### GOAL OF THE EXERCISE
The response must consist of the lines below from the one with "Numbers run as" through the one with "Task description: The", exactly as they appear and with both ends kept.
SUPPLIED RECORDS START
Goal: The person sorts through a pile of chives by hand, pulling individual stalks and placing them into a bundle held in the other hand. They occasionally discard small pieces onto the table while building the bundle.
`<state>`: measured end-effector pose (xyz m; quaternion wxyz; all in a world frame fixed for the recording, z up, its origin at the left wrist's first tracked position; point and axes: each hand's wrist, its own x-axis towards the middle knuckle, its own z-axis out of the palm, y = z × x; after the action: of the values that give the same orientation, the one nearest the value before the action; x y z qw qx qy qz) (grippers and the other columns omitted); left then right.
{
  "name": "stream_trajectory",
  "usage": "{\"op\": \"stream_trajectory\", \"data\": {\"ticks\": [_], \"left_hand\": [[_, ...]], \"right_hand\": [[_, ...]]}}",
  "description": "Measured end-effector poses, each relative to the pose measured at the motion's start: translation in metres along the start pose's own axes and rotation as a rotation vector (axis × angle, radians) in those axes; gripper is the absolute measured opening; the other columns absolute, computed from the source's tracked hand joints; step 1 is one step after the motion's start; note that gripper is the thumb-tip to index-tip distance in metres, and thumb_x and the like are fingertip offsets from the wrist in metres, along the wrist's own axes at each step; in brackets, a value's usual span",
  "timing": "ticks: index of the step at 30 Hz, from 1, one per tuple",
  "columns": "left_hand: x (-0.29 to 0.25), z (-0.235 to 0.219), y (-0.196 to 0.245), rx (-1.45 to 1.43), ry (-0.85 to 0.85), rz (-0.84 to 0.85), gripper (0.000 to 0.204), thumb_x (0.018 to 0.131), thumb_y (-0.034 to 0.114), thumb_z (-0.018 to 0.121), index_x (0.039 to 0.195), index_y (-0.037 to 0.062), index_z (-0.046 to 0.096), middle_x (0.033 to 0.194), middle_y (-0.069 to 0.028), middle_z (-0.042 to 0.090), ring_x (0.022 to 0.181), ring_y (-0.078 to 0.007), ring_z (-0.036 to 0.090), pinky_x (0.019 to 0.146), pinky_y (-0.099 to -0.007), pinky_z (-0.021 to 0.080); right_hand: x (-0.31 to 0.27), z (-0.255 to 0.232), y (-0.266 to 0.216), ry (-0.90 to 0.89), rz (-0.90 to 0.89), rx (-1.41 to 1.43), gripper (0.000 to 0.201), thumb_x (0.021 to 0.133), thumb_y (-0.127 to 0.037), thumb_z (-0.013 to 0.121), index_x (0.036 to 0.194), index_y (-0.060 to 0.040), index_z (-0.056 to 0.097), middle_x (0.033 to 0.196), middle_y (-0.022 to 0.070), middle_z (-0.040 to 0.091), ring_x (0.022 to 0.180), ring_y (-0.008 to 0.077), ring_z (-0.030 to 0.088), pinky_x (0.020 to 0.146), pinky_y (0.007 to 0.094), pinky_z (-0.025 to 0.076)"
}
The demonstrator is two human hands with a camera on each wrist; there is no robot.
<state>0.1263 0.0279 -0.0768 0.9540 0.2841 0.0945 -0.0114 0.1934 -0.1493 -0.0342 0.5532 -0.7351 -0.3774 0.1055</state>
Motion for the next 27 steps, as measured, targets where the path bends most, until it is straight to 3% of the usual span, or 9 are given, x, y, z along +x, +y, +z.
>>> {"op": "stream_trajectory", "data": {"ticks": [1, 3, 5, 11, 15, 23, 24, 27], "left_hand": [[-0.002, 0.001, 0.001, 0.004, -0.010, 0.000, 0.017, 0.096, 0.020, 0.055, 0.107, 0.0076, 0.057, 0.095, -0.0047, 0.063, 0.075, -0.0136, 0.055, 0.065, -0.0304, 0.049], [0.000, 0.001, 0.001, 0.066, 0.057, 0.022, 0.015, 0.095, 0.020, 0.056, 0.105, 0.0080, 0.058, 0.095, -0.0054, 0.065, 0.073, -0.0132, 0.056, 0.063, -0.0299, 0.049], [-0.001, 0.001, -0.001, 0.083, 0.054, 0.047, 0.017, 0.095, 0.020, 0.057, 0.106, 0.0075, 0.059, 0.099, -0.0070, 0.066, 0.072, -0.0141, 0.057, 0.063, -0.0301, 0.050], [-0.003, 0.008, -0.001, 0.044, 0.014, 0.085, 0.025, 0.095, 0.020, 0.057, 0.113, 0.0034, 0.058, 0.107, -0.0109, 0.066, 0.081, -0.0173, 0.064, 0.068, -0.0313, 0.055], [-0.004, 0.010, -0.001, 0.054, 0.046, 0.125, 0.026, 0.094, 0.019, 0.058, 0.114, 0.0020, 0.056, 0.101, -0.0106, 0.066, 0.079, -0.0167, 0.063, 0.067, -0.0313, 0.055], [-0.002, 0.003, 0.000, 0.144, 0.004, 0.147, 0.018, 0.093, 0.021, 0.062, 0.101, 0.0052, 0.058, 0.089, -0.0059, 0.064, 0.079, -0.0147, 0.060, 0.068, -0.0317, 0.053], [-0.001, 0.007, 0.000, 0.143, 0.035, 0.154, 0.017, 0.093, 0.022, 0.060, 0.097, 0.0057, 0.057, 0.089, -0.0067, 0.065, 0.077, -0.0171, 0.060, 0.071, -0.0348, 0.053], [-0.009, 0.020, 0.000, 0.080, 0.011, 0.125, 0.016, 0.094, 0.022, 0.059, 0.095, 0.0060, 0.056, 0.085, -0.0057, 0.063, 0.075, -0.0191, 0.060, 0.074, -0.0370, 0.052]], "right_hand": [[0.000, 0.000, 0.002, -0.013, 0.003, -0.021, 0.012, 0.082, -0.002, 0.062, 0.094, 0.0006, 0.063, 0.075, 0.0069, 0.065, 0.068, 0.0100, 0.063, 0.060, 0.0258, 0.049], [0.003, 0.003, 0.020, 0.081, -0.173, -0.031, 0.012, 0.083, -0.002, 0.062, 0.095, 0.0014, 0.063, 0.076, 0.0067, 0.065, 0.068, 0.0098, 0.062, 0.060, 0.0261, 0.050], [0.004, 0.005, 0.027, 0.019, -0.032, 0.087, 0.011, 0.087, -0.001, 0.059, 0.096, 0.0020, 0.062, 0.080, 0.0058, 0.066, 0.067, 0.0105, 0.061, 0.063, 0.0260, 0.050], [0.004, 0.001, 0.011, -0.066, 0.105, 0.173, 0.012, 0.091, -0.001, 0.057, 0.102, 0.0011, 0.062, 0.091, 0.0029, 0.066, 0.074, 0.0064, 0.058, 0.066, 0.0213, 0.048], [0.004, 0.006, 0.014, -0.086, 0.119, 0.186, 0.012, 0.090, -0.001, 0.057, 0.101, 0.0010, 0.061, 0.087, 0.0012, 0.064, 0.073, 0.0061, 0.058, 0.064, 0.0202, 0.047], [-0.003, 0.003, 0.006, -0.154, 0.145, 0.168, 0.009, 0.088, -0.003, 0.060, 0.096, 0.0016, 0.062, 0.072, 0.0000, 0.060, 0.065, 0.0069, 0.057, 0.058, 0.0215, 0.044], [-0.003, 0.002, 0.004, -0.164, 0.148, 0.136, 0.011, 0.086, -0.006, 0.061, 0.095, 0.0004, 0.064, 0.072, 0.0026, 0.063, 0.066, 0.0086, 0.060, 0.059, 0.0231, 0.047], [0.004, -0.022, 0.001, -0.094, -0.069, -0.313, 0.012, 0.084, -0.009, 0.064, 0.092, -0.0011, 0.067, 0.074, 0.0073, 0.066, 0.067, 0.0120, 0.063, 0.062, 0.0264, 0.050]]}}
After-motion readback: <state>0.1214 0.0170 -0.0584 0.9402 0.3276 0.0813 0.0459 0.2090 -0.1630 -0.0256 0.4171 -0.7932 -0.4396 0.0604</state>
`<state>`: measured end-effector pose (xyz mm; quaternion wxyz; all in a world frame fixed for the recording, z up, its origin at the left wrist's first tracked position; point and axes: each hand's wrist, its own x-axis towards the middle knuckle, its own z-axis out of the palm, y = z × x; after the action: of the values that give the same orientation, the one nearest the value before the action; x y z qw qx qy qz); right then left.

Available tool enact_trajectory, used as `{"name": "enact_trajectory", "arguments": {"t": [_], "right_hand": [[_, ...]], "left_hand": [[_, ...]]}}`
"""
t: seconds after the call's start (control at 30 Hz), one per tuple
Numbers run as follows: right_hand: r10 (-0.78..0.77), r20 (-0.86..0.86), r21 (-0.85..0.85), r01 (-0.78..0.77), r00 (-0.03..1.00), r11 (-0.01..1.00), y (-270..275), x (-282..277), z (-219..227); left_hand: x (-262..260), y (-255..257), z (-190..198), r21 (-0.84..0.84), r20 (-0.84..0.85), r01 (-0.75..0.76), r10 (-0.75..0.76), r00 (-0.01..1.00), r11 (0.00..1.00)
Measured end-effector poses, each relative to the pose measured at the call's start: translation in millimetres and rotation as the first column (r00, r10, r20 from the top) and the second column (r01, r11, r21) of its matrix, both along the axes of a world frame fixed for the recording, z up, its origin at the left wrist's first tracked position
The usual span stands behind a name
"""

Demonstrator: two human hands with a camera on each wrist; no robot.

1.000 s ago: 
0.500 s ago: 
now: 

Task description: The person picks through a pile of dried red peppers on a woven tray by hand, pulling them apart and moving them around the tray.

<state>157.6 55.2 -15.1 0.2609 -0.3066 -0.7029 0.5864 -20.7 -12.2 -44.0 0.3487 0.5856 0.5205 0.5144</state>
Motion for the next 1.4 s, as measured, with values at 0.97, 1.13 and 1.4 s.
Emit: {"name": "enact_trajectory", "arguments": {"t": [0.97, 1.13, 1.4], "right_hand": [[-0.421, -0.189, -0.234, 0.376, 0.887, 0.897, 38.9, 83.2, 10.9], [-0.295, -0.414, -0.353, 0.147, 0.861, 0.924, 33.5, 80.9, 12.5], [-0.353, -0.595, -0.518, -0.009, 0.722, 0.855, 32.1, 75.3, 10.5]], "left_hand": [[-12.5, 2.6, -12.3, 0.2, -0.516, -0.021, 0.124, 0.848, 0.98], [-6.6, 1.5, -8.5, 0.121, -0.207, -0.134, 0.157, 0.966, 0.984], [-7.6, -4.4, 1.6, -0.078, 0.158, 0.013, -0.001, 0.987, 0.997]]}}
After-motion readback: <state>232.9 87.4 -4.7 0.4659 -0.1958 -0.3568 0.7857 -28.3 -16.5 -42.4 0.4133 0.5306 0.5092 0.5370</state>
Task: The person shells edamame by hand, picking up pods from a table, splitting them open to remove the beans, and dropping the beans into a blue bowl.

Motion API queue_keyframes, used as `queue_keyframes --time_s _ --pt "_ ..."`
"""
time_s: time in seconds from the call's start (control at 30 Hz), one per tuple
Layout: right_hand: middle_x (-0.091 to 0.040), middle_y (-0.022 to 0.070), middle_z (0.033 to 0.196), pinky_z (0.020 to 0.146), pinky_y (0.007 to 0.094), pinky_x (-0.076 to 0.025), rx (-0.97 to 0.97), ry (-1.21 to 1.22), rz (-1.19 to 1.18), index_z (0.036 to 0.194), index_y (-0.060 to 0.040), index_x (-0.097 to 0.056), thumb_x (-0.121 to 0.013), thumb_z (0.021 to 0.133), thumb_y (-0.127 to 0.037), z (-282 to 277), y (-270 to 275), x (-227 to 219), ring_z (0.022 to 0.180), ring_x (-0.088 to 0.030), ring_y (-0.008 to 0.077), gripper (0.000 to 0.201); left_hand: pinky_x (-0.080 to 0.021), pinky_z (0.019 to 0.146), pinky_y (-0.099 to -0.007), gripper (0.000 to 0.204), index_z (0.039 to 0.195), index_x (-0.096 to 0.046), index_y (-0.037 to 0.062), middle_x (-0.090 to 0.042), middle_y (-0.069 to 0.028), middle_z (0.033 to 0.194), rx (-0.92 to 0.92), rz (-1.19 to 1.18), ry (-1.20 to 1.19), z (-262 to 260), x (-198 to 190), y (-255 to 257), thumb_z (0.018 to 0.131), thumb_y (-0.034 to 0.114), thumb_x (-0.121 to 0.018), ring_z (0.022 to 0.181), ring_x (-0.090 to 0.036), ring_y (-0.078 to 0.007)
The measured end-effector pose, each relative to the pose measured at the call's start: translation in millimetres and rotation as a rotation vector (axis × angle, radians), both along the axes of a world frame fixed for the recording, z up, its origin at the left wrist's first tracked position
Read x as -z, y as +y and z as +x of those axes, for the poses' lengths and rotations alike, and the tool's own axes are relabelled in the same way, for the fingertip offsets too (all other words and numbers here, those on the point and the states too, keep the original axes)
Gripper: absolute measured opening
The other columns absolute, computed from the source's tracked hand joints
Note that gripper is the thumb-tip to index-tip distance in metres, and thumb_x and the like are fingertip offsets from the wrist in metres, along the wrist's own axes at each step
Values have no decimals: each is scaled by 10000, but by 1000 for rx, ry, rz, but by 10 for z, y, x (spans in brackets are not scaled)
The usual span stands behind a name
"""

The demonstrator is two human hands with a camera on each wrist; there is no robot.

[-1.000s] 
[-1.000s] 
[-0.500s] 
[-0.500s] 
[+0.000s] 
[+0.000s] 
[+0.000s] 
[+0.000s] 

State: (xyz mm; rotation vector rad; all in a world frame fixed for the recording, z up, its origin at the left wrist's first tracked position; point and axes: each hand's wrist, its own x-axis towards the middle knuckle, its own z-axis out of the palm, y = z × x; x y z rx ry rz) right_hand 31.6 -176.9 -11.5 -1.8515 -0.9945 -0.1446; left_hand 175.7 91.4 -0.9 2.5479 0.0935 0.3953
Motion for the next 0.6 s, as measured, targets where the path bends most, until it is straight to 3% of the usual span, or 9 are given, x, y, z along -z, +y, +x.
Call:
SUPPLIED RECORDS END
### RESPONSE AREA
Numbers run as follows: right_hand: r10 (-0.78..0.77), r20 (-0.86..0.86), r21 (-0.85..0.85), r01 (-0.78..0.77), r00 (-0.03..1.00), r11 (-0.01..1.00), y (-270..275), x (-282..277), z (-219..227); left_hand: x (-262..260), y (-255..257), z (-190..198), r21 (-0.84..0.84), r20 (-0.84..0.85), r01 (-0.75..0.76), r10 (-0.75..0.76), r00 (-0.01..1.00), r11 (0.00..1.00)
Measured end-effector poses, each relative to the pose measured at the call's start: translation in millimetres and rotation as the first column (r00, r10, r20 from the top) and the second column (r01, r11, r21) of its matrix, both along the axes of a world frame fixed for the recording, z up, its origin at the left wrist's first tracked position
The usual span stands behind a name
"""

Demonstrator: two human hands with a camera on each wrist; no robot.

1.000 s ago: 
0.500 s ago: 
now: 

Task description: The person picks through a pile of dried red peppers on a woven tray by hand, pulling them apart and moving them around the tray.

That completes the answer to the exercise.